학술논문
Classification and Growth Rate of Chorioretinal Atrophy after Voretigene Neparvovec-Rzyl for RPE65-Mediated Retinal Degeneration.
Document Type
Academic Journal
Author
Bommakanti N; Department of Ophthalmology and Visual Sciences, W.K. Kellogg Eye Center, University of Michigan Medical School, Ann Arbor, Michigan.; Young BK; Department of Ophthalmology and Visual Sciences, W.K. Kellogg Eye Center, University of Michigan Medical School, Ann Arbor, Michigan.; Sisk RA; Cincinnati Eye Institute, Cincinnati, Ohio; University of Cincinnati Department of Ophthalmology, Cincinnati, Ohio; Abrahamson Pediatric Eye Institute, Cincinnati Children's Hospital Medical Center, Cincinnati, Ohio.; Berrocal AM; Bascom Palmer Eye Institute, University of Miami, Miami, Florida.; Duncan JL; Department of Ophthalmology, University of California, San Francisco, California.; Bakall B; Associated Retina Consultants, Phoenix, Arizona.; Mathias MT; Department of Ophthalmology, University of Colorado Denver School of Medicine, Aurora, Colorado.; Ahmed I; Department of Ophthalmology, Ocular Genomics Institute, Massachusetts Eye and Ear, Harvard Medical School, Boston, Massachusetts.; Chorfi S; Department of Ophthalmology, Ocular Genomics Institute, Massachusetts Eye and Ear, Harvard Medical School, Boston, Massachusetts.; Comander J; Department of Ophthalmology, Ocular Genomics Institute, Massachusetts Eye and Ear, Harvard Medical School, Boston, Massachusetts.; Nagiel A; Department of Surgery, The Vision Center, Children's Hospital Los Angeles, Los Angeles, California; Department of Ophthalmology, Roski Eye Institute, Keck School of Medicine, University of Southern California, Los Angeles, California. Electronic address: anagiel@chla.usc.edu.; Besirli CG; Department of Ophthalmology and Visual Sciences, W.K. Kellogg Eye Center, University of Michigan Medical School, Ann Arbor, Michigan. Electronic address: cbesirli@med.umich.edu.
Source
Publisher: Published by Elsevier Inc. on behalf of American Academy of Ophthalmology Country of Publication: United States NLM ID: 101695048 Publication Model: Print-Electronic Cited Medium: Internet ISSN: 2468-6530 (Electronic) Linking ISSN: 24686530 NLM ISO Abbreviation: Ophthalmol Retina Subsets: MEDLINE
Subject
Language
English
Abstract
Purpose: Classify the appearance and quantify the growth rate of chorioretinal atrophy in patients who received voretigene neparvovec-rzyl (VN) for RPE65-mediated retinal degeneration.
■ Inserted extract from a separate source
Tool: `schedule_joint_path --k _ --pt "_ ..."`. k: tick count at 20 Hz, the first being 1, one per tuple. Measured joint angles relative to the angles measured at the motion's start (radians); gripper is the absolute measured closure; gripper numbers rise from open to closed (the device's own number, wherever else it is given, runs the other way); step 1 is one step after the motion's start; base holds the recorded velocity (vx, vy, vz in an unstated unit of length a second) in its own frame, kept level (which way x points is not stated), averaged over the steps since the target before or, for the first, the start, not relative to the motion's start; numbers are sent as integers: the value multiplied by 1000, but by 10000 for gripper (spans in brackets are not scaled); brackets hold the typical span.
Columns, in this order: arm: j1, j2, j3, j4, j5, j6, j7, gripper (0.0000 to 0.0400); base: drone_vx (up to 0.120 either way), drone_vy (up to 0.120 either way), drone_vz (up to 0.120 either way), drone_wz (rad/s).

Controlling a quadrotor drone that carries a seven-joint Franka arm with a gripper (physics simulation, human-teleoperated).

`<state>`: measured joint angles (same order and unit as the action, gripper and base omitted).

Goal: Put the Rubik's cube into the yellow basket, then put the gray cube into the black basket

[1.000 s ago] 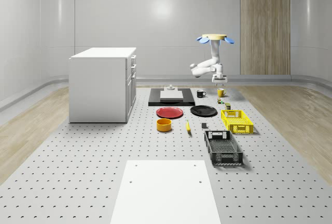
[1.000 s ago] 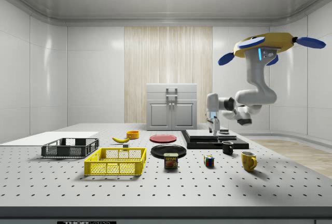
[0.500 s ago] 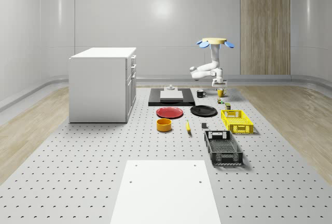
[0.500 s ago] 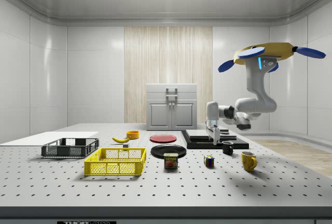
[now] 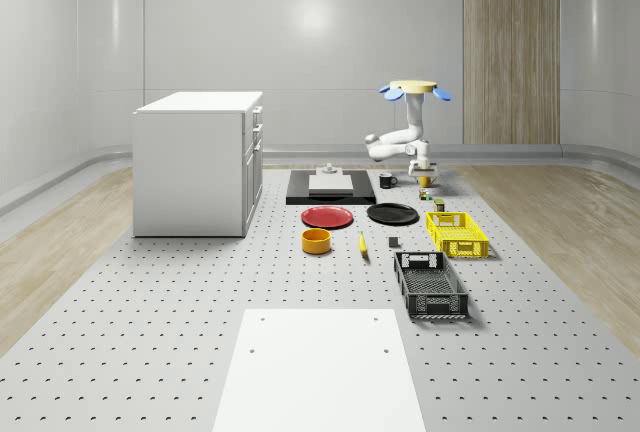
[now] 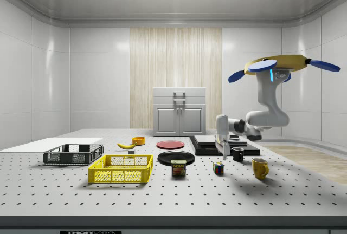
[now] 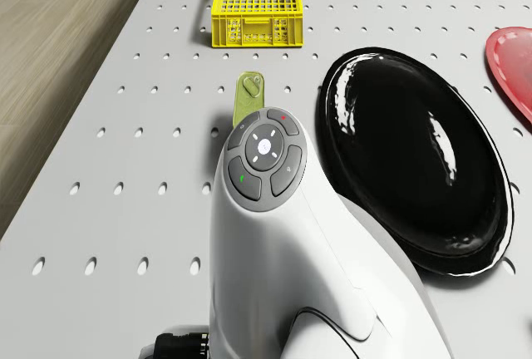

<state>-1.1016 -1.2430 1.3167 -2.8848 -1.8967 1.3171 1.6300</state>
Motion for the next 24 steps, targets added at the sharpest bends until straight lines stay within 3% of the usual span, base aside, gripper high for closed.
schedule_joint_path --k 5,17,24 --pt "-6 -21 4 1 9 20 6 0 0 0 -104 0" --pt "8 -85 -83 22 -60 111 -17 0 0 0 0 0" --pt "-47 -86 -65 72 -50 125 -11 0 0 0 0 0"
Design: Multicenter retrospective analysis.
Subjects: Patients who underwent subretinal VN injection at 5 institutions and demonstrated posterior-pole chorioretinal atrophy.
Methods: Ultrawidefield scanning laser ophthalmoscopy or color fundus photos were assessed before and after subretinal VN. Atrophy was defined as regions with ≥ 2 of the following: (1) partial or complete retinal pigment epithelial depigmentation; (2) round shape; (3) sharp margins; and (4) increased visibility of choroidal vessels. Atrophy was qualitatively classified into different subtypes. All atrophy was manually segmented. Linear mixed-effects models with random slopes and intercepts were fit using atrophy area and square root of atrophy area.
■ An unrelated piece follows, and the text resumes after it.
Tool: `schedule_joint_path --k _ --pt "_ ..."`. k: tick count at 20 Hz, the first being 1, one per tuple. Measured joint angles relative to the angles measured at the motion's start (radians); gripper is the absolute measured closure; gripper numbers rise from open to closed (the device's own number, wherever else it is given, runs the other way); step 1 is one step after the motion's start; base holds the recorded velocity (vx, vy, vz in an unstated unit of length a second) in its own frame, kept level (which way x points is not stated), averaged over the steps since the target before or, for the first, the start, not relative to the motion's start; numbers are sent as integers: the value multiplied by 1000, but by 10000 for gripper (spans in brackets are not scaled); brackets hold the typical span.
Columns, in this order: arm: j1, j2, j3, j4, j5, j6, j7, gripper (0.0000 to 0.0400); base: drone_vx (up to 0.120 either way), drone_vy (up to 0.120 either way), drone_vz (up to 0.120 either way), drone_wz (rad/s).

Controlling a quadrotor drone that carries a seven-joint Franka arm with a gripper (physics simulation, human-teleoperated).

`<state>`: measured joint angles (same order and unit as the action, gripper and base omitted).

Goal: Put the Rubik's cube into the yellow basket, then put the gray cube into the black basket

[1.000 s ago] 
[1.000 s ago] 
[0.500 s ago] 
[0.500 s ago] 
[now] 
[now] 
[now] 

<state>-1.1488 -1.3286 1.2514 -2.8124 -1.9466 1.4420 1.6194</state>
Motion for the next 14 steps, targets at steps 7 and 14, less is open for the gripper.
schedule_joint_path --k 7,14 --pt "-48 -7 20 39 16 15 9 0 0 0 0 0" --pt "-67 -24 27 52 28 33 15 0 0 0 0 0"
Main Outcome Measures: Number of eyes with each atrophy pattern, and slopes of linear mixed-effects models.
Results: Twenty-seven eyes from 14 patients across 5 centers developed chorioretinal atrophy after subretinal VN. A mean of 5.8 ± 2.7 images per eye obtained over 2.2 ± 0.8 years were reviewed, and atrophy was categorized into touchdown (14 eyes), nummular (15 eyes), and perifoveal (12 eyes) subtypes. Fifteen eyes demonstrated > 1 type of atrophy. Thirteen of 14 patients demonstrated bilateral atrophy. The slopes of the mixed-effects models of atrophy area and square root of atrophy area (estimate ± standard error) were 1.7 ± 1.3 mm2 /year and 0.6 ± 0.2 mm/year for touchdown atrophy, 5.5 ± 1.3 mm 2 /year and 1.2 ± 0.2 mm/year for nummular atrophy, and 16.7 ± 1.8 mm 2 /year and 2.3 ± 0.2 mm/year for perifoveal atrophy. The slopes for each type of atrophy were significantly different in the square root of atrophy model, which best fit the data (P < 0.05).
Conclusions: Chorioretinal atrophy after subretinal VN for RPE65-mediated retinal degeneration developed according to a touchdown, nummular, and/or perifoveal pattern. Perifoveal atrophy grew the most rapidly, while touchdown atrophy grew the least rapidly. Understanding the causes of these findings, which are present in a minority of patients, merits further investigation.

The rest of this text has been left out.